Note EXOSC10 is exosome component 10, ANGPTL7 encodes angiopoietin-like 7, UBIAD1 is UbiA prenyltransferase domain containing 1, PTCHD2 is patched domain containing 2, LOC100128221 is similar to hCG2041787, and SRM encodes spermidine synthase.

DNA/RNA

Note A map of the genomic organization of the human FRAP1 gene can be found at http://www.ncbi.nlm.nih.gov/projects/sviewer/?id=NC_000001.9&v=11081381..11252951
Description The FRAP1 gene encompasses approximatively 156 kb and contains 58 exons.

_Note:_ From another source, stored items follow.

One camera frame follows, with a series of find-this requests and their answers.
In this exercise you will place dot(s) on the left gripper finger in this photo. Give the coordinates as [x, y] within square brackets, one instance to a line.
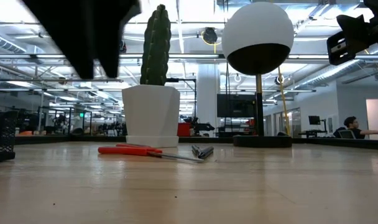
[74, 31]
[117, 31]

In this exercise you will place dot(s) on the white globe lamp black base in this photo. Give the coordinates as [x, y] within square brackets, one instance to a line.
[257, 31]

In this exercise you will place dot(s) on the black mesh desk organizer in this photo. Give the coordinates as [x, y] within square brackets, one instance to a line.
[2, 137]

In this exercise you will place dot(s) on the black desk monitor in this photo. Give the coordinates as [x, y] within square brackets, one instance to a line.
[314, 119]

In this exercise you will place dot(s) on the black office chair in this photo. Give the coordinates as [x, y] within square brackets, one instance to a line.
[346, 134]

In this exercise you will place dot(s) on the black display on stand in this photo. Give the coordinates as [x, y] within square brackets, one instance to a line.
[235, 105]

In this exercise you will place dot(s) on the white hexagonal plant pot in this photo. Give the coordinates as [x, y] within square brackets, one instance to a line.
[151, 115]

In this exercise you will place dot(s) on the person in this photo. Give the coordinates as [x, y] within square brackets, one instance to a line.
[352, 123]

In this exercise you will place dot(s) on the red storage bin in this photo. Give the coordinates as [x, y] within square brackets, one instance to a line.
[184, 129]

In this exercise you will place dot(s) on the green cactus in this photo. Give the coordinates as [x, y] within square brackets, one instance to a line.
[156, 46]

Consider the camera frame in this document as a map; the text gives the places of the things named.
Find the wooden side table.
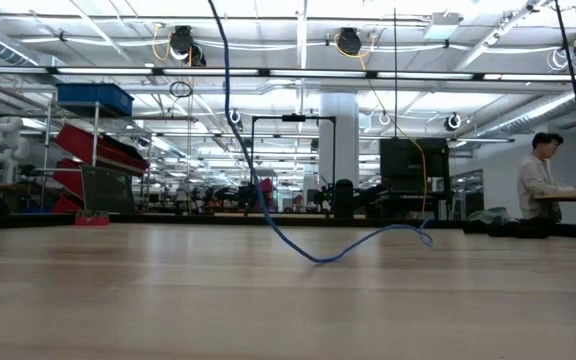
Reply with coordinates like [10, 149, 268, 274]
[532, 187, 576, 203]

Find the person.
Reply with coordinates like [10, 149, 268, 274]
[516, 131, 576, 224]

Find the metal shelf rack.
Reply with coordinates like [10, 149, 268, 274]
[39, 99, 154, 215]

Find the black aluminium table frame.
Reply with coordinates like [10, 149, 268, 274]
[0, 212, 576, 240]

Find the thin vertical pole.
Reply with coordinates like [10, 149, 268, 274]
[392, 7, 399, 139]

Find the white building column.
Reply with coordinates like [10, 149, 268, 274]
[317, 92, 361, 209]

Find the red plastic bin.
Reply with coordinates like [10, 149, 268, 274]
[53, 122, 150, 176]
[50, 194, 80, 215]
[51, 158, 83, 197]

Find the blue plastic tote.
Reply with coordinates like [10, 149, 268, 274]
[56, 82, 135, 117]

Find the black monitor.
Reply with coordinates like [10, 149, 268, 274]
[378, 137, 452, 194]

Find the black camera gantry frame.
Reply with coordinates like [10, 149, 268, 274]
[250, 114, 338, 211]

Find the blue cord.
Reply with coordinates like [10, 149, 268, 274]
[206, 0, 435, 265]

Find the black hanging cable loop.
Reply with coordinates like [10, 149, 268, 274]
[168, 79, 195, 99]

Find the small red box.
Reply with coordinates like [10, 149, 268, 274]
[73, 209, 111, 227]

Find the yellow reel cable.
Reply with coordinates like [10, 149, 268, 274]
[334, 33, 428, 214]

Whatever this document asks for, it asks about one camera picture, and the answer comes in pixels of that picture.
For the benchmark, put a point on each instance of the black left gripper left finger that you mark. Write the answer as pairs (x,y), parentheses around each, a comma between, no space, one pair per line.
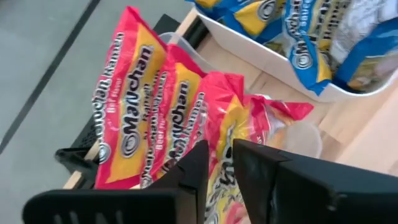
(124,207)

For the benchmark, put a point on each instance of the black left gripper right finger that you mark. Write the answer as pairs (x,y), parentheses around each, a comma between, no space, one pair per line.
(311,196)

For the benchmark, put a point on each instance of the red Maruchan ramen pack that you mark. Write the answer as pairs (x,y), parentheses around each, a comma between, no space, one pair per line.
(177,102)
(224,124)
(124,102)

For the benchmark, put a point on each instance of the white plastic bin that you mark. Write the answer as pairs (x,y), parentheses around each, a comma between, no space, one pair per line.
(248,53)

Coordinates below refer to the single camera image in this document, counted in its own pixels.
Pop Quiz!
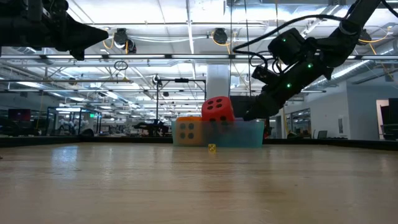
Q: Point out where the dark background monitor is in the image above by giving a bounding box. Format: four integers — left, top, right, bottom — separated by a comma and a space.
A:
7, 108, 32, 122

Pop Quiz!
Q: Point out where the black background stand frame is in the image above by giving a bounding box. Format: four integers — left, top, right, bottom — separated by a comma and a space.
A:
154, 77, 208, 138

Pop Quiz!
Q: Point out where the black ceiling cable reel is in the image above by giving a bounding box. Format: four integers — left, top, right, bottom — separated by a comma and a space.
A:
112, 27, 137, 54
212, 27, 229, 45
357, 28, 373, 47

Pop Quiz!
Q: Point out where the white building column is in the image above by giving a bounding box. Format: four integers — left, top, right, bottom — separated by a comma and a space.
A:
206, 64, 231, 102

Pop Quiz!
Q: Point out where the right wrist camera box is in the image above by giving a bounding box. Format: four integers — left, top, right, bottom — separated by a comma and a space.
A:
267, 27, 308, 65

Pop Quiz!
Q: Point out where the orange foam die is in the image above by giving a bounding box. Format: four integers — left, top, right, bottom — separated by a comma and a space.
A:
175, 116, 205, 147

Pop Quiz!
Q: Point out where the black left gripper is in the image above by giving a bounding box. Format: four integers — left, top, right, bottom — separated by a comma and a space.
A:
0, 0, 110, 62

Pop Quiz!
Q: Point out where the dark equipment stand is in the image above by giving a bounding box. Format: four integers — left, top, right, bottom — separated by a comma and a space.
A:
379, 98, 398, 141

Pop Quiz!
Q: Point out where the glass robot enclosure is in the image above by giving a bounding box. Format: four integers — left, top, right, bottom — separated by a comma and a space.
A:
46, 106, 102, 136

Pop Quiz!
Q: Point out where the teal plastic bin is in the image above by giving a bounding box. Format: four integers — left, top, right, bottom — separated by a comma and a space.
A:
171, 118, 266, 149

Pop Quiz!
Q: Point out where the red foam die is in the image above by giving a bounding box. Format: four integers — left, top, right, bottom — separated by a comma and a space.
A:
201, 96, 236, 123

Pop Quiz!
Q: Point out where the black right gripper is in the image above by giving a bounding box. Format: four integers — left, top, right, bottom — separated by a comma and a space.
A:
242, 55, 331, 122

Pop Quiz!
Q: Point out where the overhead light bar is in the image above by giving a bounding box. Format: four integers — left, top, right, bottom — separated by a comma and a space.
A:
0, 54, 398, 61

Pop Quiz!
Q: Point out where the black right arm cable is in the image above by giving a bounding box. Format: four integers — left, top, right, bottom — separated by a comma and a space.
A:
231, 13, 343, 78

The gene resides on the minus strand. Reported location on human chromosome 1 is between 11,089,179-11,245,151 bases in NCBI36 coordinates and 11,089,180-11,245,176 bases in ensemble49 coordinates.
Transcription Transcript length is 8,680 bp.

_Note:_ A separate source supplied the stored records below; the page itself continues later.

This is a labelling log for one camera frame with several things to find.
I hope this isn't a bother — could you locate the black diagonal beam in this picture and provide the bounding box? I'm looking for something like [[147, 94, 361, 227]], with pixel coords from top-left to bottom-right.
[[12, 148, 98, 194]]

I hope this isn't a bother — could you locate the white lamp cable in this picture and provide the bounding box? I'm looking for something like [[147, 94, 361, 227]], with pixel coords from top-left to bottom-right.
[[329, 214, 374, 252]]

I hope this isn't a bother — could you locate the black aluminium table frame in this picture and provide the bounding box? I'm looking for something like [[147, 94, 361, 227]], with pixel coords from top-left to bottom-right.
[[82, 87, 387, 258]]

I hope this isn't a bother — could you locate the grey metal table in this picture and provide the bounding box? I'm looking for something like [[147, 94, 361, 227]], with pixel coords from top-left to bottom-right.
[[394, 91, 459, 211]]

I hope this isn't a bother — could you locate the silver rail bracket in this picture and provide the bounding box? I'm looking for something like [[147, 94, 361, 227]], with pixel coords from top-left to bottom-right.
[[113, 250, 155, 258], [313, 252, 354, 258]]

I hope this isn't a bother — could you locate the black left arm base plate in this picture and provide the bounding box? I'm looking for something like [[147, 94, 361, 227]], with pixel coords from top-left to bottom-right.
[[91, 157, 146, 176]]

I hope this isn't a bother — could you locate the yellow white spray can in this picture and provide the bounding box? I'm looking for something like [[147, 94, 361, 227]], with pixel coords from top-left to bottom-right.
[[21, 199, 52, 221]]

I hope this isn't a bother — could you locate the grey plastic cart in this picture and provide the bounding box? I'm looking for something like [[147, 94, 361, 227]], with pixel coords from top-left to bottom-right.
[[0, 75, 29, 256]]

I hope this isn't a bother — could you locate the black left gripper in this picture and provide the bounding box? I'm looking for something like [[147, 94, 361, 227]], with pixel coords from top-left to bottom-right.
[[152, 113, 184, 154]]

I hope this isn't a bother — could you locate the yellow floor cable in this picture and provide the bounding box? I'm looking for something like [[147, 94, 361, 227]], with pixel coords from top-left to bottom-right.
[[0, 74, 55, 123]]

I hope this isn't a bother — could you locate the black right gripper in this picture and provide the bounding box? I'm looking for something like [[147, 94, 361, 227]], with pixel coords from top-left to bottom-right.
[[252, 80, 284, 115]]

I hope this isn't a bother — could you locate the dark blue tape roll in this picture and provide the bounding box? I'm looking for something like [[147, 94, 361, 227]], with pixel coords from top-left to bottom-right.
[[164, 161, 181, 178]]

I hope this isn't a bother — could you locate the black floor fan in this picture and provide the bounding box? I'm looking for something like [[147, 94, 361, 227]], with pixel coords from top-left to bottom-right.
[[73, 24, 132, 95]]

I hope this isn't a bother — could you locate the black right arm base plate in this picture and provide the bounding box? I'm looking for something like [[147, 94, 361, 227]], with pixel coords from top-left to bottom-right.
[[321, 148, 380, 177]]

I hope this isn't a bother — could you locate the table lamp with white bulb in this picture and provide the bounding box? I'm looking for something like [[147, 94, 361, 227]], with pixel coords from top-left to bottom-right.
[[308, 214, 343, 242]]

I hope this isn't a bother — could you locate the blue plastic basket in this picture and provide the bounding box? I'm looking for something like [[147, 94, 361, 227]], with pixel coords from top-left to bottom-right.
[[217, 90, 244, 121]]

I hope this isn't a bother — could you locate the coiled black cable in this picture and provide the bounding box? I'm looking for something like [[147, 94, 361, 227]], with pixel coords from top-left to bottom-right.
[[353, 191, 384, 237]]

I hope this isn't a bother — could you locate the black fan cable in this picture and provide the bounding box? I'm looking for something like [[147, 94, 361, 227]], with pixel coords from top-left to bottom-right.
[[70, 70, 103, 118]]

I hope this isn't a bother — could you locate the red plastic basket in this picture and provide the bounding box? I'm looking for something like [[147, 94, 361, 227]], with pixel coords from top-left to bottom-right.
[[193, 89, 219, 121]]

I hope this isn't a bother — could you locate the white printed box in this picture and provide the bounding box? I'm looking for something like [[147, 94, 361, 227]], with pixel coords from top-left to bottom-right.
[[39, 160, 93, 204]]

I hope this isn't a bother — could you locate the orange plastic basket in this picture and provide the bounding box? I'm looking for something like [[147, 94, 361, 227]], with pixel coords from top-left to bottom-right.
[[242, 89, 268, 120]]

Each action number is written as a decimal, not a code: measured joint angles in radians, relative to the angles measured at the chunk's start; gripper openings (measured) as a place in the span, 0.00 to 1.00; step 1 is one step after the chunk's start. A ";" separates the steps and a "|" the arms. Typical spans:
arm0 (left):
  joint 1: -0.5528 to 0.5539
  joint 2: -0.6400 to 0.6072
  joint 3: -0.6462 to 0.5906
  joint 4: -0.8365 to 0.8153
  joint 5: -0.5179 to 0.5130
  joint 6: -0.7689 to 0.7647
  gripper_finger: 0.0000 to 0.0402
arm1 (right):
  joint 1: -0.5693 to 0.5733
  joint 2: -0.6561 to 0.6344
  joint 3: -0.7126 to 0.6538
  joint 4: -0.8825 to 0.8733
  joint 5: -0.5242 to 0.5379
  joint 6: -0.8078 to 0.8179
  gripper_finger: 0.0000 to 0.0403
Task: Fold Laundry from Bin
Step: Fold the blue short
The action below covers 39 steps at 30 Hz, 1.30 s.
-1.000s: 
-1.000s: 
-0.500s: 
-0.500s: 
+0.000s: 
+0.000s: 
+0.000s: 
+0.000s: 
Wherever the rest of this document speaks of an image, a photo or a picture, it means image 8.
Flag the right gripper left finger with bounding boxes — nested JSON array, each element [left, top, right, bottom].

Pseudogene No human pseudogene known.

Protein

 
  The amino acid residues corresponding to the FRAP1 (alias mTOR) protein domains are reported in pfam (see below: external links)

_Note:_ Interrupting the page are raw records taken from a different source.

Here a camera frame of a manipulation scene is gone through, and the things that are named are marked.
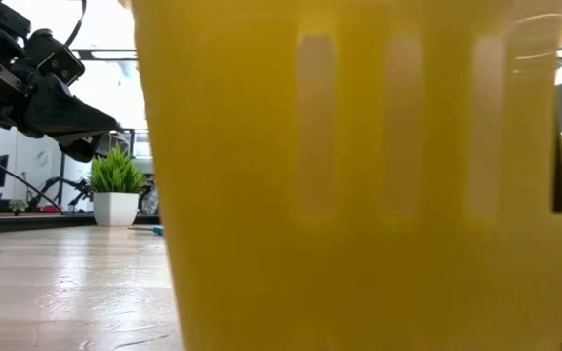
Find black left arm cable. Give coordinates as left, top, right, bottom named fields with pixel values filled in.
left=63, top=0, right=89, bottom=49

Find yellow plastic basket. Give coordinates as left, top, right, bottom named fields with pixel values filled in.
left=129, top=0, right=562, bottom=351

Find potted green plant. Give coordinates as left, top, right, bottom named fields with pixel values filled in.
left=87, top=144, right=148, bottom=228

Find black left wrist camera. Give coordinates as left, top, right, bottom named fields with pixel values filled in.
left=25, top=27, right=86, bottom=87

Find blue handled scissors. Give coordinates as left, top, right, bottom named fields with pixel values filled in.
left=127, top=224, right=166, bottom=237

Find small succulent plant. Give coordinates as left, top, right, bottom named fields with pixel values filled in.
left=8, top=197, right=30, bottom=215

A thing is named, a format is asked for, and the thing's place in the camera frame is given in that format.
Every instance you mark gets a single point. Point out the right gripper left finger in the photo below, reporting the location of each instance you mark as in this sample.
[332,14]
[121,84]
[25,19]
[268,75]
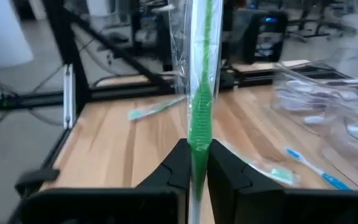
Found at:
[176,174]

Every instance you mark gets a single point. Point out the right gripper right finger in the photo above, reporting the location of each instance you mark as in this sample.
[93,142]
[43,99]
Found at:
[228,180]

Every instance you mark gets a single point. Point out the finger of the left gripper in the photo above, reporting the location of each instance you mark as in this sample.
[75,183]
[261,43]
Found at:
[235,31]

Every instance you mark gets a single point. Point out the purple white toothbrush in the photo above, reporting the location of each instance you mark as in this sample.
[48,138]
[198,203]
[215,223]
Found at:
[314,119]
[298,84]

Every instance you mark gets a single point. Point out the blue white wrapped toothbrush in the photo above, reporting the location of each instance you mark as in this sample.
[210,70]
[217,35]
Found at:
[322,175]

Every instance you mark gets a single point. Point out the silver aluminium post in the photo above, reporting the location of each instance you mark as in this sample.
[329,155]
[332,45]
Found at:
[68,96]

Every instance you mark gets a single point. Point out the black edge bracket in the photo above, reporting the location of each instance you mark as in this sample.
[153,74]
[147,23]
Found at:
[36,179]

Pfam: PF00454: Phosphatidylinositol 3- and 4-kinase (2181-2431)
Pfam: PF02259: FAT domain (1513-1910)
Pfam: PF02260: FATC domain (2517-2549)
Pfam: PF08771: FKBP12 Rapamycin Binding domain (2015-2114)
Description The amino terminus of FRAP (alias, mTOR) consists of several tandem HEAT ( Huntingtin, EF2, A subunit of PP2A, TOR1) repeats) that are implicated in protein-protein interations (Hay and Sonenberg, 2004; Bhaskar and Hay, 2007). Each HEAT repeat contains two alpha helices of approximatively 40 amino acids.
The carboxy-terminal half contains two FAT (FRAP, ATM, TRAP) domains.
Upstream of the catalytic domain is the FRB (FKBP12-rapamycin binding) domain.
The catalytic domain has sequence similarity to the catalytic domain of phosphatidylinositol kinase (PIK), which is homologous to a family of other protein kinases termed PIKK (PIK-related kinase).
mTOR also contains a putative negative regulatory (NR) domain between the catalytic domain and FATC.
The FATC (FRAP, ATM, TRRAP C-terminal) domain is essential for the kinase activity. The FATC and FAT domains are thought to interact in a way the exposes the catalytic domain.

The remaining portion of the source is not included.